### EXERCISE GOAL
For each line of the data below that holds "image", copy the line.
:: RECORDS ::
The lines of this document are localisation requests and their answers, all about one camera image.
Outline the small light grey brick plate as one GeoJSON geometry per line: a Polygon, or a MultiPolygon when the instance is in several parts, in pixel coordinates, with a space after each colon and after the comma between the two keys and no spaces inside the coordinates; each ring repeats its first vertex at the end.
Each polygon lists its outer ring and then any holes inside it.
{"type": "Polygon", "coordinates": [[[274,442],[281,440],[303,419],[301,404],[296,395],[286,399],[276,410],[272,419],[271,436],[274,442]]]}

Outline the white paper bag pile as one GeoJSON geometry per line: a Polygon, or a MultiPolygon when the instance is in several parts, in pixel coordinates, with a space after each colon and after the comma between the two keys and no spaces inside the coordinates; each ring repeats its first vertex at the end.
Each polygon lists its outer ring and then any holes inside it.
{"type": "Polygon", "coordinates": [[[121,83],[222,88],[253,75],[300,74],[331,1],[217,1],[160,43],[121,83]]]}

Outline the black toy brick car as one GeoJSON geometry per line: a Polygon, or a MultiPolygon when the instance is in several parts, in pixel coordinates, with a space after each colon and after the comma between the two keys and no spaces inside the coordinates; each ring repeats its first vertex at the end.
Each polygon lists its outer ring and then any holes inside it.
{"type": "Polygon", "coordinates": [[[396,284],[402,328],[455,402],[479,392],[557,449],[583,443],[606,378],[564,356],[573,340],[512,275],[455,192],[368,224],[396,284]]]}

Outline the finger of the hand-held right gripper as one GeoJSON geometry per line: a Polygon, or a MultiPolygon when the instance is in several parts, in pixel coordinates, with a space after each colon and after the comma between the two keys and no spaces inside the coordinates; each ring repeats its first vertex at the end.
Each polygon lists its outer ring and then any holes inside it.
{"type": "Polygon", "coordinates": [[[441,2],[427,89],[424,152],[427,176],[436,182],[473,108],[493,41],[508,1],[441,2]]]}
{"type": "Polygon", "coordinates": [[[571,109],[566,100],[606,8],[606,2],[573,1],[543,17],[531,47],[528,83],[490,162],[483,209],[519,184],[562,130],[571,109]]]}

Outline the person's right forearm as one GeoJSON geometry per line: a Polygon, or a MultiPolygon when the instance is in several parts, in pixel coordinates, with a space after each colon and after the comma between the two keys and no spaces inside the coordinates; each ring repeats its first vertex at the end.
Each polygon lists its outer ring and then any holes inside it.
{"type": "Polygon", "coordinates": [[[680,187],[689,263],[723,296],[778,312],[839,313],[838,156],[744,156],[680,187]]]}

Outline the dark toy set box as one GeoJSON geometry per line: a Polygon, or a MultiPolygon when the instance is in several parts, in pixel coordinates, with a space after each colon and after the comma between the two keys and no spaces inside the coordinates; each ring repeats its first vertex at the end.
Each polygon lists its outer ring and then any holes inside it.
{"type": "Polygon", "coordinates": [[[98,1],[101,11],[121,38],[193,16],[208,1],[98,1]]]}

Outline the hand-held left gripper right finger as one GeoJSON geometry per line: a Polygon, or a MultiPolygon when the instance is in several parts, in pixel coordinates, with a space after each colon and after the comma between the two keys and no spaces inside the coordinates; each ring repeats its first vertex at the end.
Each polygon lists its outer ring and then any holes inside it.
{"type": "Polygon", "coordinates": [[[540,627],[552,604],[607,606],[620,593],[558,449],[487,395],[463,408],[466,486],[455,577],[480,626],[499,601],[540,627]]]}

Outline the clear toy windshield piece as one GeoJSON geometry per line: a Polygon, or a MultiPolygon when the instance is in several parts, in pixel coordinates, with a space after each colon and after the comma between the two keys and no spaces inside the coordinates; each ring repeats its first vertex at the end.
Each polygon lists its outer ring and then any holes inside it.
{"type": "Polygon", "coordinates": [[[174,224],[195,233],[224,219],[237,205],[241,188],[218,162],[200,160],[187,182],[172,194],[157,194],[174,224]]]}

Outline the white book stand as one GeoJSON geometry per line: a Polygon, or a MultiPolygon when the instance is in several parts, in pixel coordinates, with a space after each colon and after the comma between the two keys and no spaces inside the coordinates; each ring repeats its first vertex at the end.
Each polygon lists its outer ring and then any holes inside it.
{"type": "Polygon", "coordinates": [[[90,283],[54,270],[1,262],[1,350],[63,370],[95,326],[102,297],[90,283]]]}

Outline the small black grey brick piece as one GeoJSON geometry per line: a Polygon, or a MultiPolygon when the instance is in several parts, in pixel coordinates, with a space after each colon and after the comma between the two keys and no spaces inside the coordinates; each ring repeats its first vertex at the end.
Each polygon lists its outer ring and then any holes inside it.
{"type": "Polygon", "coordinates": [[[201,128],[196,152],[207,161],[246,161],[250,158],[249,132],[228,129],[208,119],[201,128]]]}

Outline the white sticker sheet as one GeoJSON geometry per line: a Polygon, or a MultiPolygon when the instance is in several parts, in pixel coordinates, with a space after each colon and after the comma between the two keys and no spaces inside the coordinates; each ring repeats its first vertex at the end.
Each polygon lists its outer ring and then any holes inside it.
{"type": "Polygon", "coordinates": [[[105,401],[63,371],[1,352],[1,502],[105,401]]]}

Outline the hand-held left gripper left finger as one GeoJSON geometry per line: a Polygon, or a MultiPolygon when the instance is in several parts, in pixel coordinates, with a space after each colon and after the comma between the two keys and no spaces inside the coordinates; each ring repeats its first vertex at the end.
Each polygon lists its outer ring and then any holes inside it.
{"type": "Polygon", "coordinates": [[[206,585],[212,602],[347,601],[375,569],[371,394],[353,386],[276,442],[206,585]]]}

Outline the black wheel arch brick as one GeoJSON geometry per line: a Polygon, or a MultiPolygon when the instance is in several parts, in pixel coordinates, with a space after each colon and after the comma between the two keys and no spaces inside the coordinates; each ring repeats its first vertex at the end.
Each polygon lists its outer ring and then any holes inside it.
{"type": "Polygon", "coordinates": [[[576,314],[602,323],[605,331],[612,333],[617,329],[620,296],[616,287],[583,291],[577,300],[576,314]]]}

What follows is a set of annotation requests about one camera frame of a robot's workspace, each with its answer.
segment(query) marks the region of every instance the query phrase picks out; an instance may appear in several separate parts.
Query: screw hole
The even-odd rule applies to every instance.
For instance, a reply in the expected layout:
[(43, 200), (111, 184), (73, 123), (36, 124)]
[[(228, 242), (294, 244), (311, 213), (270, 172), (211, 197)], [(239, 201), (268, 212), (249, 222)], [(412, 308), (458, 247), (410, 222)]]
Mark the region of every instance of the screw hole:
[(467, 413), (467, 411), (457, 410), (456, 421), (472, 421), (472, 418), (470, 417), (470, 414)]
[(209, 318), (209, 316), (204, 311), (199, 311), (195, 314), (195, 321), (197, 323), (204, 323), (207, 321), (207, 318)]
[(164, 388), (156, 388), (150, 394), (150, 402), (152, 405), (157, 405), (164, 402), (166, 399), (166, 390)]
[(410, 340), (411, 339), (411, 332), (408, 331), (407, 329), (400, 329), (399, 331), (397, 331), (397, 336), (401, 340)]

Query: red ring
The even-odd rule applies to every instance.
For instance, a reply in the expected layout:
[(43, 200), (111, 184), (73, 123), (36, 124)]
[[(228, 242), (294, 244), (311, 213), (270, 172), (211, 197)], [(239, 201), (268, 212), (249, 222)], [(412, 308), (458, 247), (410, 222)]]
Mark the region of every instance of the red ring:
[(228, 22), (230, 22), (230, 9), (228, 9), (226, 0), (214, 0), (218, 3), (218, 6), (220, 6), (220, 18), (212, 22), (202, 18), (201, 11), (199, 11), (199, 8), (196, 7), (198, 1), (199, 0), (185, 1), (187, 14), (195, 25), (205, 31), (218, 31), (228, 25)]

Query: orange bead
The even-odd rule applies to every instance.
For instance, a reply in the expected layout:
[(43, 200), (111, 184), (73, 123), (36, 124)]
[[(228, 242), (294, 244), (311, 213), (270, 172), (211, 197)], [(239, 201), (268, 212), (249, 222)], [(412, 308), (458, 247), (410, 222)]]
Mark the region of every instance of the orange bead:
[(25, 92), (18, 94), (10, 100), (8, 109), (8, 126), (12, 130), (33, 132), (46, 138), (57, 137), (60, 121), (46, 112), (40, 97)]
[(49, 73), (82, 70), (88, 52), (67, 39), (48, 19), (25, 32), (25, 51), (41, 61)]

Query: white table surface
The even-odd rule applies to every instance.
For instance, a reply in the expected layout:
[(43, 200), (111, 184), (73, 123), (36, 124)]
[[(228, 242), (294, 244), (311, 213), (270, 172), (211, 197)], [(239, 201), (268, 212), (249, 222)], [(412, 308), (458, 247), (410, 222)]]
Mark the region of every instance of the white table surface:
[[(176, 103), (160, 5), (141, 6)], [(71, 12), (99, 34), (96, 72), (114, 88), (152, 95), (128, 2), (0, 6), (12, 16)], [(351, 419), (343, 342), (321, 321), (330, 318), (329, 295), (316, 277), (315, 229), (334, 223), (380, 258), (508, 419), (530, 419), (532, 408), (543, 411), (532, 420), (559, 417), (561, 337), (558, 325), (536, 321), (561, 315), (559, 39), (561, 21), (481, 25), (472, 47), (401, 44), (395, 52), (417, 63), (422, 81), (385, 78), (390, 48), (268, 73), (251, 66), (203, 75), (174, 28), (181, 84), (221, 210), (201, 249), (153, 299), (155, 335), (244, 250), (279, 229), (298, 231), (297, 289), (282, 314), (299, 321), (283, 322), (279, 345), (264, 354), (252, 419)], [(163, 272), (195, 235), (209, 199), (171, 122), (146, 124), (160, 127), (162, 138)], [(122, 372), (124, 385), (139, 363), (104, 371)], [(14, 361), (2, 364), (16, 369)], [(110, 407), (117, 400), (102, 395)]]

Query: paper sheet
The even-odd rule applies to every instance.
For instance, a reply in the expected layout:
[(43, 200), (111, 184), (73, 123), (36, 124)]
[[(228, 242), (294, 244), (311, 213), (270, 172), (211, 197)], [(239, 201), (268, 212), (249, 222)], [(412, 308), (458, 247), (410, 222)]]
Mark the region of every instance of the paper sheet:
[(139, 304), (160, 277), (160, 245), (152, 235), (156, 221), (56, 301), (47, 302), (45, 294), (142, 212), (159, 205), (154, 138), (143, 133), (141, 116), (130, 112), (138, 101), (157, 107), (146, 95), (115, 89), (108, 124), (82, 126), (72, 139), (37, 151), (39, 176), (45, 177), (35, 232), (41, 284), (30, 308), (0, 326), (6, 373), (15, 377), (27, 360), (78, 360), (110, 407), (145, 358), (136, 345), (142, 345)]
:::
:: RECORDS ::
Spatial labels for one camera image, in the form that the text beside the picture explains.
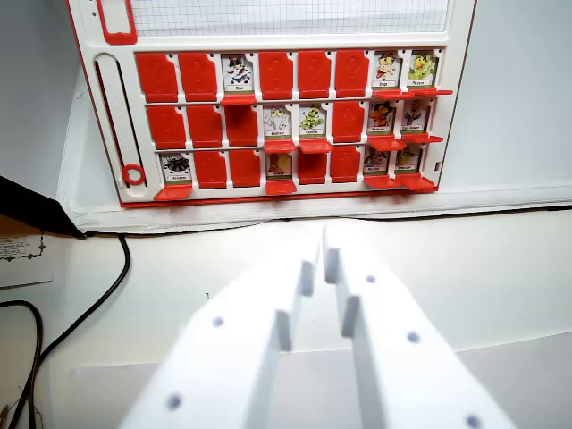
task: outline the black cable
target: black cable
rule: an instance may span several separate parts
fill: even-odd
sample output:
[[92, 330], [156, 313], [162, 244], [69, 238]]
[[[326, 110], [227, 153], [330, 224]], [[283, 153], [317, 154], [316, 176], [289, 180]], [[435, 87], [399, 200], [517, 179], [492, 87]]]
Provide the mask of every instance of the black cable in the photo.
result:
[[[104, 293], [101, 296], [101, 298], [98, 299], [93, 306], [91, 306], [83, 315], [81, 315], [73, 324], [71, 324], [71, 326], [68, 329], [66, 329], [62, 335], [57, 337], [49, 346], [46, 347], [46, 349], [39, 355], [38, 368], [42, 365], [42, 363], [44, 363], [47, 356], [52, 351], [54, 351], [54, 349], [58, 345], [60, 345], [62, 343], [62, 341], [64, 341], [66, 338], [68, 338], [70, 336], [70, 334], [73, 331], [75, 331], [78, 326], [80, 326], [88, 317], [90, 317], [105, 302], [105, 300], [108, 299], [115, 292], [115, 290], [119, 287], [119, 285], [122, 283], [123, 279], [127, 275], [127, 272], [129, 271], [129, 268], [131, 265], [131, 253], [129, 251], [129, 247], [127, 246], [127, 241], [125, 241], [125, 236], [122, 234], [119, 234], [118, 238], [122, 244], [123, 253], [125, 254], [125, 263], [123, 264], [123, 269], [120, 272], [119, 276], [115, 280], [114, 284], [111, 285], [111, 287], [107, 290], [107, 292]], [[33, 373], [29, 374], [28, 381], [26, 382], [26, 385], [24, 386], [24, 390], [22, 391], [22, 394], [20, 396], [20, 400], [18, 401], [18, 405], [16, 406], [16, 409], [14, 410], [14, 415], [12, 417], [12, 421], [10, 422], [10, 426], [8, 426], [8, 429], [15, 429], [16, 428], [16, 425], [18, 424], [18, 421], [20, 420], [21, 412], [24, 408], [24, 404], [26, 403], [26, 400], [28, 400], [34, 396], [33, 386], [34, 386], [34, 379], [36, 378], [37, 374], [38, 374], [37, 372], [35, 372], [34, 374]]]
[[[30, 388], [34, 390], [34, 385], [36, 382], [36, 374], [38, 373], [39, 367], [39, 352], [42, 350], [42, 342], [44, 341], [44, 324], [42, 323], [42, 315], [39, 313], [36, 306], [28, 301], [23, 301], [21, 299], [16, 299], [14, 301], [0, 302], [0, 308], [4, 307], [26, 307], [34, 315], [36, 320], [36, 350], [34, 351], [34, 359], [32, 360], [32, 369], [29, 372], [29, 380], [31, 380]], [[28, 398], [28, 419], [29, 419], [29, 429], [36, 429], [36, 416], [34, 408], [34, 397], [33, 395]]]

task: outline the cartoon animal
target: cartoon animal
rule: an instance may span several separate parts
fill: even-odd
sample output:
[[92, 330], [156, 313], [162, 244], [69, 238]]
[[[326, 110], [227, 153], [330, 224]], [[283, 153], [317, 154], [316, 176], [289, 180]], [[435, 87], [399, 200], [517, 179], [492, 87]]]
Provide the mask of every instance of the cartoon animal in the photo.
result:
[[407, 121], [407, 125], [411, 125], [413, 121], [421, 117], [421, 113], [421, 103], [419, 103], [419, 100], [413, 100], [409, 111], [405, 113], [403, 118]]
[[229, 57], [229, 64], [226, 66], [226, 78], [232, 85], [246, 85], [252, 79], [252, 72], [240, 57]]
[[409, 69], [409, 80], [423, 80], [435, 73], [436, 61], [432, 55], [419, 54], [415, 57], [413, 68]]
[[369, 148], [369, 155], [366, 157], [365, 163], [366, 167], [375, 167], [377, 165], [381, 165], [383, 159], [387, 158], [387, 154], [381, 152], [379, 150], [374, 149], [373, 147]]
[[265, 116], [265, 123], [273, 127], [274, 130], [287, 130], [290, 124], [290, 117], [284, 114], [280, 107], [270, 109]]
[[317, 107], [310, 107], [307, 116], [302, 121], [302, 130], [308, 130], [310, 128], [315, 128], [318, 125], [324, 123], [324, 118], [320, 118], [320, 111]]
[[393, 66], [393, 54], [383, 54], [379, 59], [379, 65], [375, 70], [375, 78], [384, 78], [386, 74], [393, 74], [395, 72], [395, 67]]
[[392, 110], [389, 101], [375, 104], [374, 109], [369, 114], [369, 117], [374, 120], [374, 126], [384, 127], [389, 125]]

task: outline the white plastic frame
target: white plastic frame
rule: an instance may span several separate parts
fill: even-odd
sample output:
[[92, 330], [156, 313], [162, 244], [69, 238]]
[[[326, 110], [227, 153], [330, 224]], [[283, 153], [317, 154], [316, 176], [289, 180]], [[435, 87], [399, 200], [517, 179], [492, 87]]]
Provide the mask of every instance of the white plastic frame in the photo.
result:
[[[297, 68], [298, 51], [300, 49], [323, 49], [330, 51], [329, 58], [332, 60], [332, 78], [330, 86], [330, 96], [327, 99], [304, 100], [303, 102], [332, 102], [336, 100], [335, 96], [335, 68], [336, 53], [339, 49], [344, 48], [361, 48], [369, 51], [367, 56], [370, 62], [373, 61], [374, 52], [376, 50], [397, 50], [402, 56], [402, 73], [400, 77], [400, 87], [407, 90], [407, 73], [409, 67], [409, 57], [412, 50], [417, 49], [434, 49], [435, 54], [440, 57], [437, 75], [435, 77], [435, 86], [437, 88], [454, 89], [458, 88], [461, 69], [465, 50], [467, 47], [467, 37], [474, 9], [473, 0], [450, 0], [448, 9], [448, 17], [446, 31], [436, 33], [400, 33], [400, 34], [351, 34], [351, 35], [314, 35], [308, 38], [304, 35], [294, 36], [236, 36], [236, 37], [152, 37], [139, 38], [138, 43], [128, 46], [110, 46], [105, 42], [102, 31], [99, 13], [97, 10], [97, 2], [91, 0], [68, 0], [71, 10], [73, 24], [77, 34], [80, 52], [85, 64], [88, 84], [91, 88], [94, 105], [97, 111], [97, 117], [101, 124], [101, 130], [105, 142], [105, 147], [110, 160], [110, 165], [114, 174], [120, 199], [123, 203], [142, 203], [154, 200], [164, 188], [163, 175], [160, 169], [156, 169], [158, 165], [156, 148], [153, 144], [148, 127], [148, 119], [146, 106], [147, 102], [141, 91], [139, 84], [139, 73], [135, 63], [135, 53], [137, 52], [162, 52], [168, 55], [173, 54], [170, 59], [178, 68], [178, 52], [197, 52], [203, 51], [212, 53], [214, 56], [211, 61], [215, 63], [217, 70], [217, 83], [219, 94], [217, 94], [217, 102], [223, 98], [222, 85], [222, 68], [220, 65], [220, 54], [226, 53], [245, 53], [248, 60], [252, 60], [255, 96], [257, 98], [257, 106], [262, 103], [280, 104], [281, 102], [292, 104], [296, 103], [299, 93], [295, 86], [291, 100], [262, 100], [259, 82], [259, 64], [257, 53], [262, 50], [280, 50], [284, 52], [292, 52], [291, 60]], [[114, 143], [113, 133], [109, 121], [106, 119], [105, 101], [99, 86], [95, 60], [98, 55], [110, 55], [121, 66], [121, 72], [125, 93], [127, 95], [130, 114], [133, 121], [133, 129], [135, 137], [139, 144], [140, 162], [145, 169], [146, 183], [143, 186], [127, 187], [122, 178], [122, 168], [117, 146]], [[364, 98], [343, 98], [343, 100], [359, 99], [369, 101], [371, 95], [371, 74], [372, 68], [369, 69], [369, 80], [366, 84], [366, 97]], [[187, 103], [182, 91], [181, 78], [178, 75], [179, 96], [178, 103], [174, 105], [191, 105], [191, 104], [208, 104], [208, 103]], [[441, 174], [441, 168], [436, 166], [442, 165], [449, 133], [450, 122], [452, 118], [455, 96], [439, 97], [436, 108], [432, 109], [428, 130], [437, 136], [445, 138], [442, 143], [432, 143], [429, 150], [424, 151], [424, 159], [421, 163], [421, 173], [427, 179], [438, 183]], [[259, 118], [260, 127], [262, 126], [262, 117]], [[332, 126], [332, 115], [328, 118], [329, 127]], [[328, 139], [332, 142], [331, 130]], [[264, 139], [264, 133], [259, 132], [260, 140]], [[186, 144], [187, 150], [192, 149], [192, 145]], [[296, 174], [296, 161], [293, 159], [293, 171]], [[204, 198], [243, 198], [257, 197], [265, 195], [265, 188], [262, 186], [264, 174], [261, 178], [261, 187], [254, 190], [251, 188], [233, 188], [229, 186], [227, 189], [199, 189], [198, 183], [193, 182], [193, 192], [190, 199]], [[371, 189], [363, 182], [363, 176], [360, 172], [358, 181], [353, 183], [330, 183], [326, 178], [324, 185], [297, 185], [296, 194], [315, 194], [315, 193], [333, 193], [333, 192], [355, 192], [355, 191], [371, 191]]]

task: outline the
:::
### REPLY
The lines of this document are localisation requests and their answers, all about one camera image.
Spatial labels for one camera image, in the form that the text beside the picture explains.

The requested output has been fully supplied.